(PROBLEM TO WORK ON)
Locate the string "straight" in the records below. Copy every line where it occurs.

Collection entries:
=-=-=

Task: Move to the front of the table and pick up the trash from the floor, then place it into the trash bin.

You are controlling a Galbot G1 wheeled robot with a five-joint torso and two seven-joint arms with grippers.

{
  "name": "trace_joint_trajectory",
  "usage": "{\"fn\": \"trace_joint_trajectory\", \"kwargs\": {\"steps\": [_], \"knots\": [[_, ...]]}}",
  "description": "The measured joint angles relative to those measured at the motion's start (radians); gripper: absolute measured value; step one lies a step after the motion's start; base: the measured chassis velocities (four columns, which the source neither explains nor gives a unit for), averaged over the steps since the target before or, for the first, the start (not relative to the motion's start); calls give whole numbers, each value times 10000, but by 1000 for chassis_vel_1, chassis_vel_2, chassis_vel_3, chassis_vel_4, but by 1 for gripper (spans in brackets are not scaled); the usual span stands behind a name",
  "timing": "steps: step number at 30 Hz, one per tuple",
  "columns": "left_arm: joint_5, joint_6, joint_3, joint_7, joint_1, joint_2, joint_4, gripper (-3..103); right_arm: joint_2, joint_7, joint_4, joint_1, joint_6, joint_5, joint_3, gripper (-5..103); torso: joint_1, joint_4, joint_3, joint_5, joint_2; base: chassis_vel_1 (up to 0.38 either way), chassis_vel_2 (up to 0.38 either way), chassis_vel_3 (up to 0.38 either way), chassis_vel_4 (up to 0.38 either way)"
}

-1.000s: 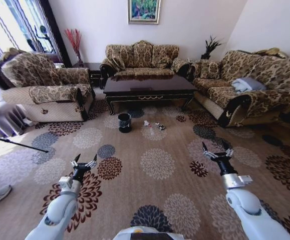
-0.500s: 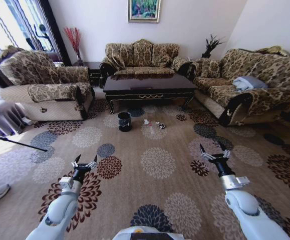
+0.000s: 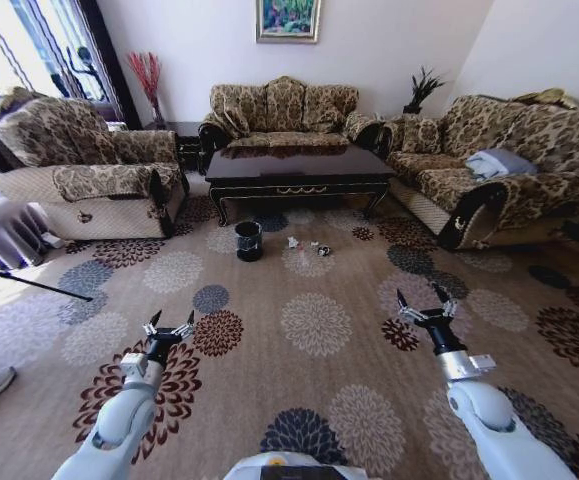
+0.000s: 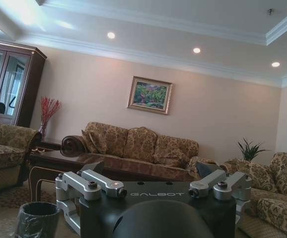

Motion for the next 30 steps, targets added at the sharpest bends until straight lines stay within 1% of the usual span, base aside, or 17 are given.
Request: {"fn": "trace_joint_trajectory", "kwargs": {"steps": [5,9,18,21,27,30], "knots": [[-3,12,-4,24,1,-3,0,100,-6,0,0,15,-5,16,-23,100,-70,0,-102,0,-170,0,0,0,0],[6,11,-4,99,28,-47,-12,100,4,-5,-2,-60,-6,17,-34,100,-177,-1,-245,0,-420,0,0,0,0],[-2,-35,12,169,26,-57,84,100,1,-22,7,-126,45,53,-10,100,-310,0,-417,0,-728,0,0,0,0],[-26,-1,11,163,17,-39,70,100,50,-128,-26,-157,160,56,37,100,-393,-1,-544,0,-934,0,0,0,0],[-55,37,-3,152,51,-29,34,100,99,-264,-50,-179,231,56,26,100,-488,0,-676,0,-1165,0,0,0,0],[-52,40,-16,149,72,-24,-12,100,104,-341,-50,-185,260,56,6,100,-571,0,-794,0,-1362,0,0,0,0]]}}
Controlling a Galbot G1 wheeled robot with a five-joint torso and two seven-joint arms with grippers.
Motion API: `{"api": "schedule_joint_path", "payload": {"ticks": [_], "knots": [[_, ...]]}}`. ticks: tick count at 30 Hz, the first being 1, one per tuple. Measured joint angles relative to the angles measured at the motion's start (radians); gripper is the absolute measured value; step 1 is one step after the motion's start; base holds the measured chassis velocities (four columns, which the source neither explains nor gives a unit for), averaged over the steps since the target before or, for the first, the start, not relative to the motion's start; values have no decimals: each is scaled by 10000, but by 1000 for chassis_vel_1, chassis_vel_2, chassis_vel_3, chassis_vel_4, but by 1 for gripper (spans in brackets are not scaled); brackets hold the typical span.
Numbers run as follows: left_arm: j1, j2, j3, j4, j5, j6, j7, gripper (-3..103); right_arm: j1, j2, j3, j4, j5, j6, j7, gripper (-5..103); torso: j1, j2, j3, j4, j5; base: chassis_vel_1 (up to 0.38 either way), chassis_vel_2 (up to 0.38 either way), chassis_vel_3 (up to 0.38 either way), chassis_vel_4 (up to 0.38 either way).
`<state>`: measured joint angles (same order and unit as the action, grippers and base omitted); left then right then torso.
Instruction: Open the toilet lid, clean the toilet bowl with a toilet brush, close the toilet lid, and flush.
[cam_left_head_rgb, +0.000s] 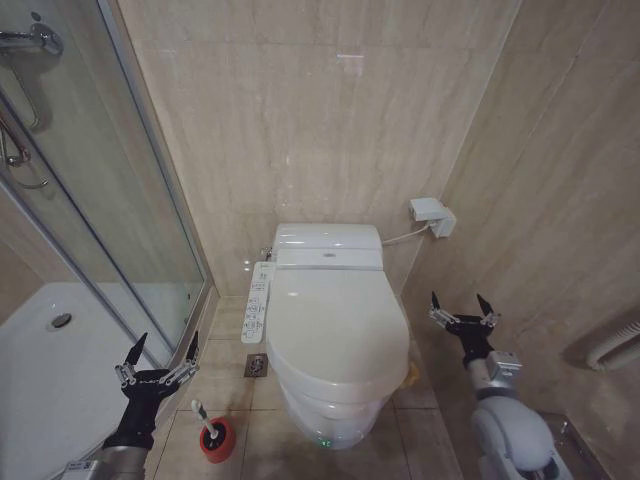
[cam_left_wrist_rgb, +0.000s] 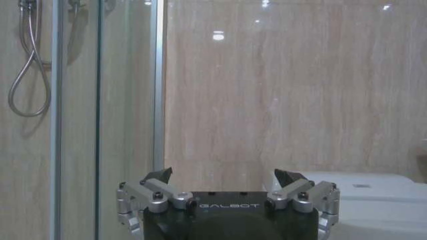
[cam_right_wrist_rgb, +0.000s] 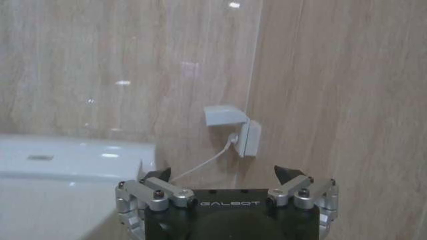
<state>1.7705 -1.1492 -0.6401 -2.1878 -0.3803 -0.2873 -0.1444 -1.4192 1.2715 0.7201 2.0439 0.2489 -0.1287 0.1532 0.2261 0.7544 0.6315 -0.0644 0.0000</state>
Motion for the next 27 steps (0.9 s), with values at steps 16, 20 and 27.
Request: {"api": "schedule_joint_path", "payload": {"ticks": [16,20,27], "knots": [[0,0,0,0,0,0,0,100,-199,651,-113,607,729,-34,-74,100,0,0,0,5,-1,0,0,0,0],[0,0,0,0,0,0,0,100,-335,706,-193,656,734,180,-74,100,0,0,0,4,0,0,0,0,0],[0,0,0,0,0,0,0,100,-522,850,-301,905,556,260,-58,100,0,0,0,4,-1,0,0,0,0]]}}
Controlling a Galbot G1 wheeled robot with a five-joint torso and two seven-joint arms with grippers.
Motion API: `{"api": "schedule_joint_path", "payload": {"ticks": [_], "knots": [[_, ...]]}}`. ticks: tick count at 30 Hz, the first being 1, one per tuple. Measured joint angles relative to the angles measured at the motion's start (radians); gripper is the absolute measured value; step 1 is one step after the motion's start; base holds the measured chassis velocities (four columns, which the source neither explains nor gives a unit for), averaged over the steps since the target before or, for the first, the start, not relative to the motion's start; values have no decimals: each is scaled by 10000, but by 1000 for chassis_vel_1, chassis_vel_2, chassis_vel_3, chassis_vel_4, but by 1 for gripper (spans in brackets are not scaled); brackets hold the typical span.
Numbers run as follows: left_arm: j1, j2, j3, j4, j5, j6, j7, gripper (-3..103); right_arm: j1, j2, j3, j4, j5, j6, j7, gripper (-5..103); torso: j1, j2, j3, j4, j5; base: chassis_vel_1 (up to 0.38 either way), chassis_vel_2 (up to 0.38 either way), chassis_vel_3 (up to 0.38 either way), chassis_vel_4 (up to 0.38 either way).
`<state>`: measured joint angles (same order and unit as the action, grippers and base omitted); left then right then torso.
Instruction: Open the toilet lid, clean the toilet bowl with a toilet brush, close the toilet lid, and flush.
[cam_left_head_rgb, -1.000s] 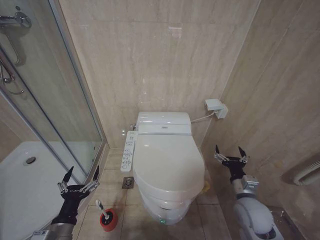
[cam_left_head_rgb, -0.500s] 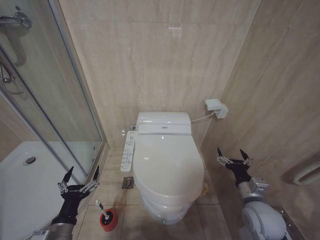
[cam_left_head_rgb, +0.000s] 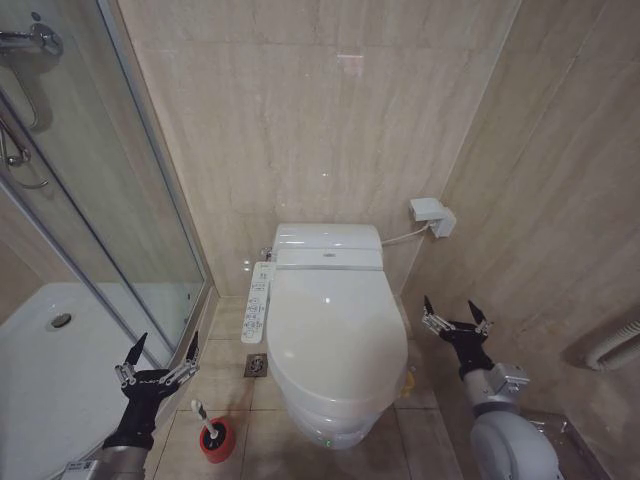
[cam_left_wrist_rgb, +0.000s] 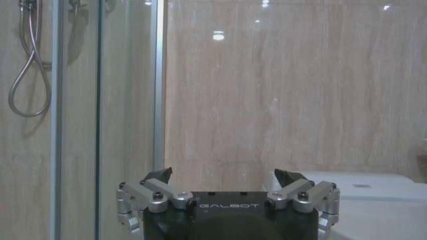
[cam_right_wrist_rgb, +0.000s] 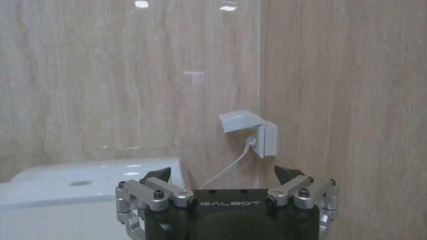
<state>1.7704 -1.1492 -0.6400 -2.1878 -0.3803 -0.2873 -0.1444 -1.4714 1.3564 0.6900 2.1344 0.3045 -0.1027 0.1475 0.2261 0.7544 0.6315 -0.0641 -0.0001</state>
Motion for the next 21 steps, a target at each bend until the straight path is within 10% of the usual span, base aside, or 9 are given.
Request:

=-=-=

(TASK OUTPUT)
Motion for the next 30 steps, targets added at the sharpest bends until straight lines stay within 1% of the usual span, base aside, or 17 are given.
Motion for the next 21 steps, a target at each bend until the straight path is within 10% of the usual span, base aside, or 9 are given.

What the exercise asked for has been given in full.